The only way the trajectory fails is if one of the following parameter conditions holds:

  • Game 1 parameter failure: G + N > C + R even with insurance differentiation. This would require gate costs to be higher than compliance savings — unlikely given the 4-20x cost ratio, but possible if the gate implementation is expensive.
  • Game 2 parameter failure: εS > α(E_gate - E_paper) + βB for all major regulators. This requires a coordinated shift toward high- surveillance governance across all regulated markets — possible but requires a global authoritarian turn.
  • Game 3 parameter failure: S_h ≈ 1 and C_h < P_h + kR_h — the hyperscaler both depends entirely on unrestricted data and can successfully co-opt the gate provider before the ecosystem reaches critical mass. The AGPL license and open community are the defense against this.
  • Game 4 parameter failure: every entry vector fails to demonstrate a use case dramatically better than the status quo, OR the social protocol never achieves critical mass in any vector. This is possible if the bundle is too complex for even organized communities (the lowest-friction vector).
  • Game 5 parameter failure: the EU shifts toward surveillance governance, adopting data localization or backdoor mandates for gate instances. This breaks the protocol's core value proposition in its most natural market. This scenario requires a significant shift in EU political trajectory — possible but unlikely given GDPR and current AI Act direction.

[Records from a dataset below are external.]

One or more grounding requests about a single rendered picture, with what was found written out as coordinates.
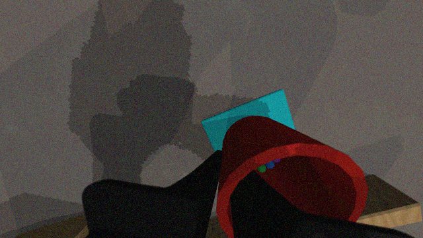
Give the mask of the dark red cup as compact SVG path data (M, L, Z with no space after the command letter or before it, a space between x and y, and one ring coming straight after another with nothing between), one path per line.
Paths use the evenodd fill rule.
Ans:
M309 214L356 222L365 208L363 170L347 154L269 117L247 116L226 132L216 212L222 230L234 238L230 196L255 170L295 207ZM273 169L257 168L275 159Z

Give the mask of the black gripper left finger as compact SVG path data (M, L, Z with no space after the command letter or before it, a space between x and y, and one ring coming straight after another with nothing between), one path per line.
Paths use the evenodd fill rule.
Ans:
M217 150L166 188L116 179L88 185L82 203L89 233L99 227L146 238L206 238L222 159Z

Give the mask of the blue marble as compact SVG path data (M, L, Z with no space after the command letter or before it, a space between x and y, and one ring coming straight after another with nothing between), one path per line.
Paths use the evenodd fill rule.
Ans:
M269 163L267 163L267 164L265 164L265 166L268 168L268 169L273 169L274 168L274 162L273 161L271 161L271 162L269 162Z

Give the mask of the green marble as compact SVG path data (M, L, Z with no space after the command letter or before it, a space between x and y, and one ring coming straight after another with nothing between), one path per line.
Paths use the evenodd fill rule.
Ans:
M258 167L257 170L260 173L264 173L266 171L266 166L265 165L262 165L262 166Z

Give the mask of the tan wooden bar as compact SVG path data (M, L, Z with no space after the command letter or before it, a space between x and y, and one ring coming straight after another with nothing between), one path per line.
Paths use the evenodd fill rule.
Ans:
M375 175L366 176L365 180L365 208L356 222L391 228L422 221L419 202ZM218 217L209 220L206 238L229 238Z

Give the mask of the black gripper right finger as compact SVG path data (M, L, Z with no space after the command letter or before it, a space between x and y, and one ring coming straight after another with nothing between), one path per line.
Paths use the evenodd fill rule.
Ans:
M255 170L238 183L230 201L234 238L414 238L388 227L304 212Z

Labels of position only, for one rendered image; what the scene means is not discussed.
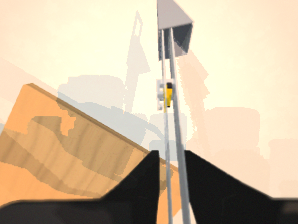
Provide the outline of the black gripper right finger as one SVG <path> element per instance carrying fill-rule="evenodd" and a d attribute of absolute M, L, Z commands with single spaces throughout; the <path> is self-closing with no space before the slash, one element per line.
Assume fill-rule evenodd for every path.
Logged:
<path fill-rule="evenodd" d="M 195 224 L 298 224 L 298 197 L 273 198 L 184 150 Z"/>

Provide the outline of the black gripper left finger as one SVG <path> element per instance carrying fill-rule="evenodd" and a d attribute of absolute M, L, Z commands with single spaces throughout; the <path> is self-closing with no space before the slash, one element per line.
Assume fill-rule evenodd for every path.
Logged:
<path fill-rule="evenodd" d="M 28 199 L 0 206 L 0 224 L 157 224 L 159 150 L 101 198 Z"/>

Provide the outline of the light wooden board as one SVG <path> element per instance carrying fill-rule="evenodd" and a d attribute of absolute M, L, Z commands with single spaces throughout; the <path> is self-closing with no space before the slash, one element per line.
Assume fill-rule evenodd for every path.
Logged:
<path fill-rule="evenodd" d="M 101 198 L 149 153 L 45 89 L 24 84 L 0 135 L 0 206 Z"/>

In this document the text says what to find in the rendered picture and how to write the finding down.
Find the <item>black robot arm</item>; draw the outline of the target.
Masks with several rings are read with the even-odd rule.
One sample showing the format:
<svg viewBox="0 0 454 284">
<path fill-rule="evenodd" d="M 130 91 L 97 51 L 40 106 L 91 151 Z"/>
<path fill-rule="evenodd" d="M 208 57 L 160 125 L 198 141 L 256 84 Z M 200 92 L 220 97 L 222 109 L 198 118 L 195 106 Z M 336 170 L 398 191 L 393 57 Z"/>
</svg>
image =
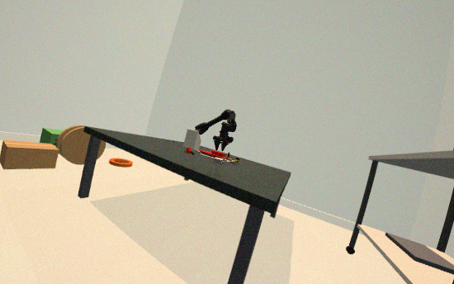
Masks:
<svg viewBox="0 0 454 284">
<path fill-rule="evenodd" d="M 215 119 L 213 119 L 207 123 L 206 122 L 200 123 L 199 125 L 195 126 L 195 128 L 196 128 L 195 130 L 198 130 L 199 135 L 202 135 L 209 129 L 210 126 L 218 123 L 219 121 L 227 120 L 228 123 L 226 123 L 226 122 L 221 123 L 221 125 L 222 125 L 221 130 L 235 132 L 236 127 L 237 127 L 235 117 L 236 117 L 236 115 L 235 115 L 234 111 L 231 111 L 230 109 L 225 110 L 222 112 L 222 114 L 220 116 L 216 117 Z M 234 138 L 229 137 L 227 134 L 224 136 L 224 139 L 228 140 L 230 143 L 232 143 L 232 141 L 234 141 Z"/>
</svg>

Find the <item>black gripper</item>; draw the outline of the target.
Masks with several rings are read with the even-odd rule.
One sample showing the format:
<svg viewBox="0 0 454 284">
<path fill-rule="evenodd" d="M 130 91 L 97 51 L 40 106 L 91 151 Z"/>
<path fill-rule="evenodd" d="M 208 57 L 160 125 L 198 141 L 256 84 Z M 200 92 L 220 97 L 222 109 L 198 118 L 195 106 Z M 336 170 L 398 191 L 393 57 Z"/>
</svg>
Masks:
<svg viewBox="0 0 454 284">
<path fill-rule="evenodd" d="M 220 143 L 221 143 L 221 151 L 223 151 L 225 149 L 226 145 L 230 144 L 230 142 L 228 140 L 224 139 L 224 136 L 226 134 L 227 135 L 229 134 L 228 131 L 221 130 L 220 136 L 213 136 L 213 140 L 215 142 L 215 150 L 218 150 Z"/>
</svg>

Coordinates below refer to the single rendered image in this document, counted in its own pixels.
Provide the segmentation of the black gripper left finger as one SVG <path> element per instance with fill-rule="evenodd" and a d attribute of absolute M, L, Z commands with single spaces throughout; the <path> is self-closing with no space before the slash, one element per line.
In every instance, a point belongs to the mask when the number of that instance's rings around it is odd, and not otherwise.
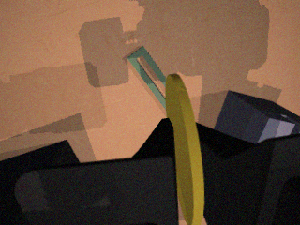
<path fill-rule="evenodd" d="M 178 225 L 176 174 L 163 118 L 132 157 L 36 167 L 14 193 L 31 225 Z"/>

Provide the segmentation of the thin gold coin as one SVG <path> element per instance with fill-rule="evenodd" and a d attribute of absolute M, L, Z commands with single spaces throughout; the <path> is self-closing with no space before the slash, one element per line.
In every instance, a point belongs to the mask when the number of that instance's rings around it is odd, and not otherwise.
<path fill-rule="evenodd" d="M 166 115 L 173 125 L 177 194 L 187 225 L 203 220 L 203 161 L 194 111 L 181 76 L 169 74 L 165 88 Z"/>

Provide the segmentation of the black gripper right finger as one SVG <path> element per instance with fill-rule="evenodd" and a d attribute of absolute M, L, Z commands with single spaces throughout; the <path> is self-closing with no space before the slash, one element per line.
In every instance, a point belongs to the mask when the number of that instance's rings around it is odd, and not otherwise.
<path fill-rule="evenodd" d="M 206 225 L 272 225 L 283 184 L 300 176 L 300 133 L 251 143 L 196 125 Z"/>

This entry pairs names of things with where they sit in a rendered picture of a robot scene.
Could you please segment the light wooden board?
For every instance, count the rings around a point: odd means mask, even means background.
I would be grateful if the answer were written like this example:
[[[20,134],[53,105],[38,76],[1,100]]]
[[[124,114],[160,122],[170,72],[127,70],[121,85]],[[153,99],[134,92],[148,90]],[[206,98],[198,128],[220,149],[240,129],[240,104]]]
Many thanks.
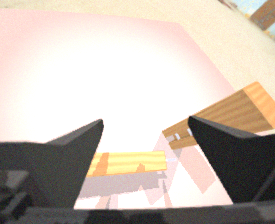
[[[164,171],[172,160],[164,151],[96,153],[86,177]]]

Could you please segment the wooden post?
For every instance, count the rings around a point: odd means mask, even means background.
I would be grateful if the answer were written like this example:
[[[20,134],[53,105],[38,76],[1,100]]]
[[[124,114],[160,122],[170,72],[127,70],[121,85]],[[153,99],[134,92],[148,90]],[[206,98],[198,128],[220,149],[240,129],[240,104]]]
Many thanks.
[[[251,83],[193,115],[251,133],[275,129],[275,102],[258,82]],[[165,138],[174,136],[175,140],[168,143],[171,150],[198,145],[189,130],[188,118],[162,133]]]

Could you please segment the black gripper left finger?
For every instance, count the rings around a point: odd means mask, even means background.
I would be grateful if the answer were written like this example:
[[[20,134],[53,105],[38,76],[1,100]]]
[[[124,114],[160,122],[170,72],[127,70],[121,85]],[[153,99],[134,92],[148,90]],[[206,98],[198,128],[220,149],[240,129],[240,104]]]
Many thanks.
[[[53,208],[74,208],[103,130],[97,119],[45,143],[0,141],[0,170],[30,173]]]

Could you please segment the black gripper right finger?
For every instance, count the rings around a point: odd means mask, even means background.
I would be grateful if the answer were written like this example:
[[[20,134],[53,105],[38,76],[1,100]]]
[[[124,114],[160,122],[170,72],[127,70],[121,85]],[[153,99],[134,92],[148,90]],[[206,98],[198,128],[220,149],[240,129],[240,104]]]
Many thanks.
[[[230,201],[258,202],[275,177],[275,133],[261,136],[194,115],[188,127]]]

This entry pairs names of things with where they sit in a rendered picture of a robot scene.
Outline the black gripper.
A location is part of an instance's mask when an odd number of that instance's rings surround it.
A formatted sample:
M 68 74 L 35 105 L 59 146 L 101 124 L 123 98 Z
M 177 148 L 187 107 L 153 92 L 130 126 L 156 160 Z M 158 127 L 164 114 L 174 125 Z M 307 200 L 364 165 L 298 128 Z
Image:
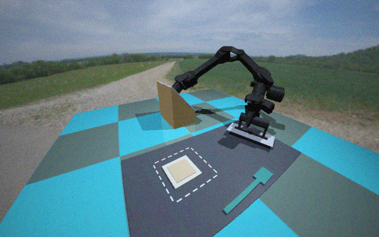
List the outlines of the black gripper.
M 259 111 L 261 110 L 261 104 L 262 104 L 262 98 L 264 98 L 264 94 L 261 92 L 255 91 L 251 94 L 248 94 L 245 96 L 245 122 L 246 127 L 249 127 L 250 121 L 252 120 L 253 116 L 259 117 Z M 248 102 L 247 102 L 248 101 Z M 260 103 L 260 104 L 257 104 Z

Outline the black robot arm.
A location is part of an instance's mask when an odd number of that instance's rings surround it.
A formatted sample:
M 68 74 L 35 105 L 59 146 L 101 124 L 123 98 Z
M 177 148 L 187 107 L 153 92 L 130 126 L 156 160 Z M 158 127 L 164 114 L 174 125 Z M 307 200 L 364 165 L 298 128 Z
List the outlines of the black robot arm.
M 230 57 L 230 52 L 236 54 L 236 56 Z M 265 95 L 267 91 L 266 98 L 276 102 L 281 102 L 285 90 L 283 87 L 273 85 L 274 80 L 271 77 L 271 73 L 264 67 L 258 66 L 242 49 L 237 49 L 233 46 L 222 46 L 213 58 L 209 59 L 204 64 L 200 65 L 194 71 L 187 71 L 182 75 L 175 77 L 176 82 L 172 86 L 177 93 L 182 90 L 187 90 L 193 87 L 198 82 L 203 74 L 214 68 L 218 64 L 223 64 L 225 62 L 240 61 L 253 75 L 255 81 L 251 81 L 250 86 L 253 87 L 252 92 L 258 91 Z M 182 83 L 181 83 L 182 82 Z M 263 98 L 262 98 L 263 99 Z M 263 99 L 261 104 L 261 110 L 267 114 L 272 113 L 275 104 Z

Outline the white square tile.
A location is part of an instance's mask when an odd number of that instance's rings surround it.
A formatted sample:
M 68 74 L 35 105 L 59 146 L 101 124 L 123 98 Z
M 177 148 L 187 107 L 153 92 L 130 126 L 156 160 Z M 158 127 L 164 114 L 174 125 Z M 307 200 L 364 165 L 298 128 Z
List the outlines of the white square tile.
M 162 168 L 175 190 L 202 174 L 186 155 L 165 164 Z

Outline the teal flat trowel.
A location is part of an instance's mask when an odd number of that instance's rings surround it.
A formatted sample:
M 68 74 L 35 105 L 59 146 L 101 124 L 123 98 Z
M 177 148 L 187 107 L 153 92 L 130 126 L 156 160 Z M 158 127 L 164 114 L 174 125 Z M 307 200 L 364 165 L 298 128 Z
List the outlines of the teal flat trowel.
M 267 181 L 273 176 L 273 173 L 262 167 L 257 173 L 254 174 L 255 181 L 250 184 L 239 196 L 237 196 L 229 205 L 227 205 L 223 211 L 229 214 L 241 201 L 247 197 L 250 192 L 259 184 L 265 185 Z

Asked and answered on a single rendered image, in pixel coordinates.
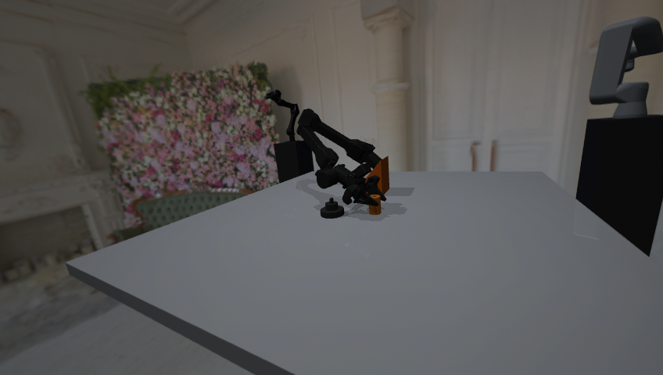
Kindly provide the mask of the orange tapered knob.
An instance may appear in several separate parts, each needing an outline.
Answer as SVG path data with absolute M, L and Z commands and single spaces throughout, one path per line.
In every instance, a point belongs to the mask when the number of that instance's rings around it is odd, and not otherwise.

If none of these parameter conditions hold, the unique equilibrium across all five games is: gates win on the institutional side, and the protocol has a viable trajectory on the social side via at least one entry vector. The two sides reinforce each other but do not depend on each other for survival — each can succeed independently, and together they compound.

Failure modes as parameter shifts

The failure modes from the Adoption document can now be re-expressed as parameter changes:

  • Agent quality insufficient: G increases (gate requires too much human correction, raising effective cost). If G + N > C + R, Game 1 reaches "both maintain audit" and the regulator's encoding in Game 2 becomes less attractive (E_gate drops because gates are unreliable).
  • State suppression: εS dominates for all major regulators. Game 2 equilibrium shifts to "maintain paper/ban gates" in significant jurisdictions. Protocol fragments.
  • Bootstrap loop stalls: Same as agent quality — G stays high for too long. Game 1 fails to tip.
  • Neither adoption reaches critical mass: Games 1 and 2 both fail — enterprise adoption stalls at Phase 1 (Game 1 coordination failure unresolved) and social protocol never achieves network effects (different game, not modeled here).